--- Brief ---
Give again, exactly as written, each line of the material below starting at the line that contains "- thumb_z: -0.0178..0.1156" and ending at the line that contains "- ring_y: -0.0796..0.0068". Both ends count, and no other line does.

--- The data ---
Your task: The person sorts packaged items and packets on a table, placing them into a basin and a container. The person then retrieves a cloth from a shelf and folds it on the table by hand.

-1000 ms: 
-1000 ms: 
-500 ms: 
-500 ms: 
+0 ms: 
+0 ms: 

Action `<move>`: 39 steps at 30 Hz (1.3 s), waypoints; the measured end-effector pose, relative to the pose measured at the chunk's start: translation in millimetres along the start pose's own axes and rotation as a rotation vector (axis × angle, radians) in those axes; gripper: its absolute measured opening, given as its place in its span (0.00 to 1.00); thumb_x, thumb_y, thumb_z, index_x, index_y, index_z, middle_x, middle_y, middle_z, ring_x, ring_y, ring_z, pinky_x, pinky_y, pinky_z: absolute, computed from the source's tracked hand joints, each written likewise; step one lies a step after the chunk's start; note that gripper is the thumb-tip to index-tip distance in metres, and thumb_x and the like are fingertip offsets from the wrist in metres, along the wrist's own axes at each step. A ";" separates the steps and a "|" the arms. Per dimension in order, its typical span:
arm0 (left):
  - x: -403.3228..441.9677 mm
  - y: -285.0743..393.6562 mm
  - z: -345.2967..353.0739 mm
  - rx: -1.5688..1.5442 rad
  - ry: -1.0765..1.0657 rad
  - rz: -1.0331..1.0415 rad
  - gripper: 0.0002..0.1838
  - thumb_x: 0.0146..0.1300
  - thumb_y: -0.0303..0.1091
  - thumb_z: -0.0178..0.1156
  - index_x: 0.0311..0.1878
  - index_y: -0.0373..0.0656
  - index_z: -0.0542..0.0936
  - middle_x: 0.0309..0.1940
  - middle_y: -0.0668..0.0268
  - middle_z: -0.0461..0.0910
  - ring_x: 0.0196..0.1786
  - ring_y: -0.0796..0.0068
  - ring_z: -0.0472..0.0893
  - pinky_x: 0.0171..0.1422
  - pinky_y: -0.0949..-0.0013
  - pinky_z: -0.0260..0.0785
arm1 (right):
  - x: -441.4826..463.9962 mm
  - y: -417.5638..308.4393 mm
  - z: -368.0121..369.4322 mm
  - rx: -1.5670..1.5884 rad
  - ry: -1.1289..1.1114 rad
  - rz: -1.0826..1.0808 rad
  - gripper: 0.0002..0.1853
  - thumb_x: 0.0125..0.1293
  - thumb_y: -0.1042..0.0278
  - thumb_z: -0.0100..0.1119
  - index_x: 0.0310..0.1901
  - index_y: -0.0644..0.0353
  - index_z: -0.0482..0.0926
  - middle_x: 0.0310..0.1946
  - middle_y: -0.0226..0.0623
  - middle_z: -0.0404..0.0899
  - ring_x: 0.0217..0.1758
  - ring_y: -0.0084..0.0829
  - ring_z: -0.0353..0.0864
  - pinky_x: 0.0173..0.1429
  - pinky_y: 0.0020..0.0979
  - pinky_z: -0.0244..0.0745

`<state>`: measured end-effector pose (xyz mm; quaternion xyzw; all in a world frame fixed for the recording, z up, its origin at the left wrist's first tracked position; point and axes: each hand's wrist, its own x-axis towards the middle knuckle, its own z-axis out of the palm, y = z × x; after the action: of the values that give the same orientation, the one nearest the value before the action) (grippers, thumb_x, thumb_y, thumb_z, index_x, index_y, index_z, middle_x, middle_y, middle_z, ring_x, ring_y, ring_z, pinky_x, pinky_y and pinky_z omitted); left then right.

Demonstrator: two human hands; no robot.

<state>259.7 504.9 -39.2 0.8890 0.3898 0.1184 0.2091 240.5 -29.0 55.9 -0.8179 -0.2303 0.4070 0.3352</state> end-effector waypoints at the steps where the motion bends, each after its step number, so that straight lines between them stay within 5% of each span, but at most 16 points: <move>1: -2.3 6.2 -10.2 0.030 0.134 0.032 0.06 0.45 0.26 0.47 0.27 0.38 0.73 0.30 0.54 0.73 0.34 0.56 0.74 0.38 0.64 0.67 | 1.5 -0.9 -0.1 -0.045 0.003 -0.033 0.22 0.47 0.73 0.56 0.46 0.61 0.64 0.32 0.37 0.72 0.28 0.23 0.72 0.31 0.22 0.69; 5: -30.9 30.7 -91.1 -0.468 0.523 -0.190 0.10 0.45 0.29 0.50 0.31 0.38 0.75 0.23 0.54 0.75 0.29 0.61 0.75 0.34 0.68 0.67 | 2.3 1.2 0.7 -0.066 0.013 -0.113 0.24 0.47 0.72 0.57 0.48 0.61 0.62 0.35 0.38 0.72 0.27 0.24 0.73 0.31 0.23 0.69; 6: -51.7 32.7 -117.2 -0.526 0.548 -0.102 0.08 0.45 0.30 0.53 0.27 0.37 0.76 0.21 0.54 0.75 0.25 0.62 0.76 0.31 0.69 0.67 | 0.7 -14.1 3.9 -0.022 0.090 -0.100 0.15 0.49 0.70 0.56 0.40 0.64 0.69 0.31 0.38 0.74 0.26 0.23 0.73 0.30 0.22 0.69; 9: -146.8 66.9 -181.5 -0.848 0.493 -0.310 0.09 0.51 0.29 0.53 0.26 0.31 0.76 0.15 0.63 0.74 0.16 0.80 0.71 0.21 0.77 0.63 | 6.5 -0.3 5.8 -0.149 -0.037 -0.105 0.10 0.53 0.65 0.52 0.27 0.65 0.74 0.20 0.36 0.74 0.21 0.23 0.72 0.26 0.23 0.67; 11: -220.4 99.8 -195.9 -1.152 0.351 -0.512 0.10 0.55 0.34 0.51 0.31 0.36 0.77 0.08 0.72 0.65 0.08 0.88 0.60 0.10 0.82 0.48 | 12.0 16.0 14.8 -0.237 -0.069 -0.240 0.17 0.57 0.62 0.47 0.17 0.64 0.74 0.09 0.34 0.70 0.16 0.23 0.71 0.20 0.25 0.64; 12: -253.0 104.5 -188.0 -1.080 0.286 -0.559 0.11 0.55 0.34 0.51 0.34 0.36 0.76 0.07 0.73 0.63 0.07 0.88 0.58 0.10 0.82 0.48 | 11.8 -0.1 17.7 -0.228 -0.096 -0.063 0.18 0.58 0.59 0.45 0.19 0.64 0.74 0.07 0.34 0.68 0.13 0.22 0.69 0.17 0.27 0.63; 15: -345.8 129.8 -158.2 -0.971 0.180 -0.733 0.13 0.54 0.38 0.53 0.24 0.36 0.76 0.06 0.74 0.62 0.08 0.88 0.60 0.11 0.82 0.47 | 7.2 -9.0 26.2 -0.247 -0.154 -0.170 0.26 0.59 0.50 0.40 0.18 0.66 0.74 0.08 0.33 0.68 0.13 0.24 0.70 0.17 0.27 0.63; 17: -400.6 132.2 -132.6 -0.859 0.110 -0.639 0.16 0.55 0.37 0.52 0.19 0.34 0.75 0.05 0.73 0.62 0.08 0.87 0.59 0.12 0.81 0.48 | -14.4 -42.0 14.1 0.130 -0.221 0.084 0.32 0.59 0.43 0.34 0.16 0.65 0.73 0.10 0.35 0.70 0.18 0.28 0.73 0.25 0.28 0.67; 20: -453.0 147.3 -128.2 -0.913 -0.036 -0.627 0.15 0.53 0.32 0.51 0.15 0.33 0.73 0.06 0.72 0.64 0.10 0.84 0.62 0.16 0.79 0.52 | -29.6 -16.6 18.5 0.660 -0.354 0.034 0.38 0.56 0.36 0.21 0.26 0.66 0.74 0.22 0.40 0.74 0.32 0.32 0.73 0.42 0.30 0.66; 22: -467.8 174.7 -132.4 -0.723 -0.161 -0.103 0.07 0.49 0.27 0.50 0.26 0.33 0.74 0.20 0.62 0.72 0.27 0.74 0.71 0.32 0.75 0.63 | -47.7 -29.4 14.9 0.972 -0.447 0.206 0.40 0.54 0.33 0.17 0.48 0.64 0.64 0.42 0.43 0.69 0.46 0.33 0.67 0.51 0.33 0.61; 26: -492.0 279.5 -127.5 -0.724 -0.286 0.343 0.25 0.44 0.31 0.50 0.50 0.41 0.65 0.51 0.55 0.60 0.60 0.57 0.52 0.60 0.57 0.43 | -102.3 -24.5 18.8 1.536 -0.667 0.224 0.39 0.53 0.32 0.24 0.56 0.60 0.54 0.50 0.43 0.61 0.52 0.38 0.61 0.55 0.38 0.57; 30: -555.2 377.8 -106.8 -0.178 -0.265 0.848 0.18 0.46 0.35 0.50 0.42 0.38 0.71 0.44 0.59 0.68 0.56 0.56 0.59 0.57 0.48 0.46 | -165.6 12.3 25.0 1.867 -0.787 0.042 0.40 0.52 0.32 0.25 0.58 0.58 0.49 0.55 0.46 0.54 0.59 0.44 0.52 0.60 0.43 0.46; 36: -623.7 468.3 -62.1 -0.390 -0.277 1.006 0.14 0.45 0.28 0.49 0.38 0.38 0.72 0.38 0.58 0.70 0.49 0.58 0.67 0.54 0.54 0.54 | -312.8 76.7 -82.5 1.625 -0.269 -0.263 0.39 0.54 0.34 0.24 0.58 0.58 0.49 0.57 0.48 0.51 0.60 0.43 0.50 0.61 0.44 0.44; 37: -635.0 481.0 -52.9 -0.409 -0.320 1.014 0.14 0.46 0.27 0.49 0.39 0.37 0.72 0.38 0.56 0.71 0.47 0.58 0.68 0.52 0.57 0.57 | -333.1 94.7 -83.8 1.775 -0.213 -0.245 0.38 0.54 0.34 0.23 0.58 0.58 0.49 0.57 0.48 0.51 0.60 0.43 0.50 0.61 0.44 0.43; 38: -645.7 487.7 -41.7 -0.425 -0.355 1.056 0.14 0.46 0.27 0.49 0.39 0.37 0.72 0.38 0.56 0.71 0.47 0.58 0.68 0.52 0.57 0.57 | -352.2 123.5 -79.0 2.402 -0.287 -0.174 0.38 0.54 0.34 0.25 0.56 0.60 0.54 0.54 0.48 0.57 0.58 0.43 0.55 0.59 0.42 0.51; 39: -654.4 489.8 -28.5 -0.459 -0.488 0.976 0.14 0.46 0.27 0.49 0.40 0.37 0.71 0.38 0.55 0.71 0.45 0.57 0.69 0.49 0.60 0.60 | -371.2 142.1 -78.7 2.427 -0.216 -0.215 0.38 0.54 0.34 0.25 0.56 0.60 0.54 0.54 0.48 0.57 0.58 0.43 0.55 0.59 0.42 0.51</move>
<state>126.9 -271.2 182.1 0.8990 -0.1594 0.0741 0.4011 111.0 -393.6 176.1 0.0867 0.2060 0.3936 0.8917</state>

--- Response to the exercise ---
  - thumb_z: -0.0178..0.1156
  - index_x: 0.0311..0.1878
  - index_y: -0.0373..0.0656
  - index_z: -0.0542..0.0936
  - middle_x: 0.0309..0.1940
  - middle_y: -0.0668..0.0268
  - middle_z: -0.0461..0.0910
  - ring_x: 0.0196..0.1786
  - ring_y: -0.0796..0.0068

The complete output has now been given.